Good question about the historical aspect. I did a little cursory inquiring, and while this paper doesn't address the question directly, it is a good piece of research into the evolution of the relationship between teachers and textbooks (e.g., essentially untrained teachers in the earliest American schools basically read the textbook aloud to the class as their main lecture on a subject they themselves may have had no other sources or background for). The author at one point notes that many teachers were essentially "advanced students" as dependent on the text as their charges.

And moving to the relationship between textbooks and students, there are some fascinating insights about subject-centeredness vs. student-centeredness, and a switch from "religious" underpinnings in many to what the author the author calls "moral reasoning." So all of these support the first part of your comment - and call up the role of clergy (and religion-run schools in general) especially in early American education.

Some of these trends are obviously still playing out as we enter the age of e-text and now fully interactive iBooks.....

The paper does talk about the number of textbooks printed in different eras and about the "commodotization" of them - which on first read seems to point to the early 20th Century as some kind of inflection point where enough became available to allow students to hold their own copies.

I'm no kid and was given my texts to take home, but didn't pay for any until I hit college. And my sense is that's changed a fair amount!

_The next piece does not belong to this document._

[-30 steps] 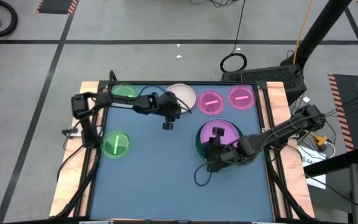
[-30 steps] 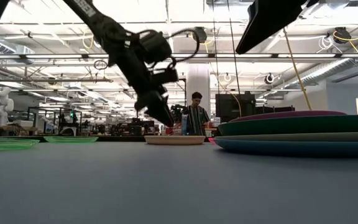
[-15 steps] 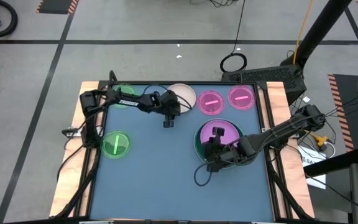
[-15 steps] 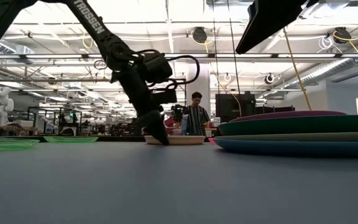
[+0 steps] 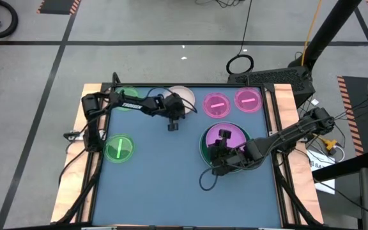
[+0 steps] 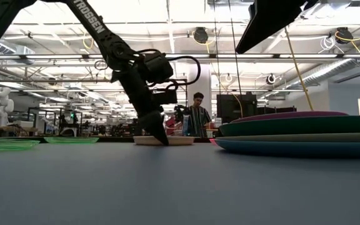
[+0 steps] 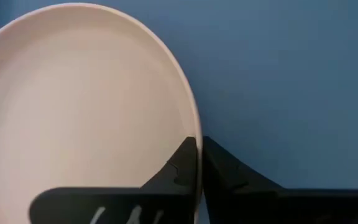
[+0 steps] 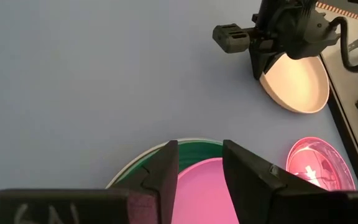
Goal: Stack plastic plates
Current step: Stack the white plate on top of the violet plate
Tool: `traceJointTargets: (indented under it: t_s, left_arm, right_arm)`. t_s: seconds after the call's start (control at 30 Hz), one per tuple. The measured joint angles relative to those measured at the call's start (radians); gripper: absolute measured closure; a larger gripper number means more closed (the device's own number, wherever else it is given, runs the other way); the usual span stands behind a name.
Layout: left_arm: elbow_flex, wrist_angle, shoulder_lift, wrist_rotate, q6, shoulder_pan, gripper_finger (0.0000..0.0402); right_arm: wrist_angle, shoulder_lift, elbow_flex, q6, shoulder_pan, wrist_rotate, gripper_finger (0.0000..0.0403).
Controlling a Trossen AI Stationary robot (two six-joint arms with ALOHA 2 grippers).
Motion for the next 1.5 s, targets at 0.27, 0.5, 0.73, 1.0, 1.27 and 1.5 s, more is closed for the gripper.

1) Thanks for all that info.

2) I never had to pay for a textbook until college, either, except for a couple times when I lost the textbook. At my HS graduation I received by diploma.. or so I thought. I opened up the book and there was some vague note saying that my diploma couldn't be issued. Turns out a health teacher from 9th grade stated I hadn't returned my textbook. I think I did return it but I certainly couldn't be sure 4 years later. I paid for the book and that was that.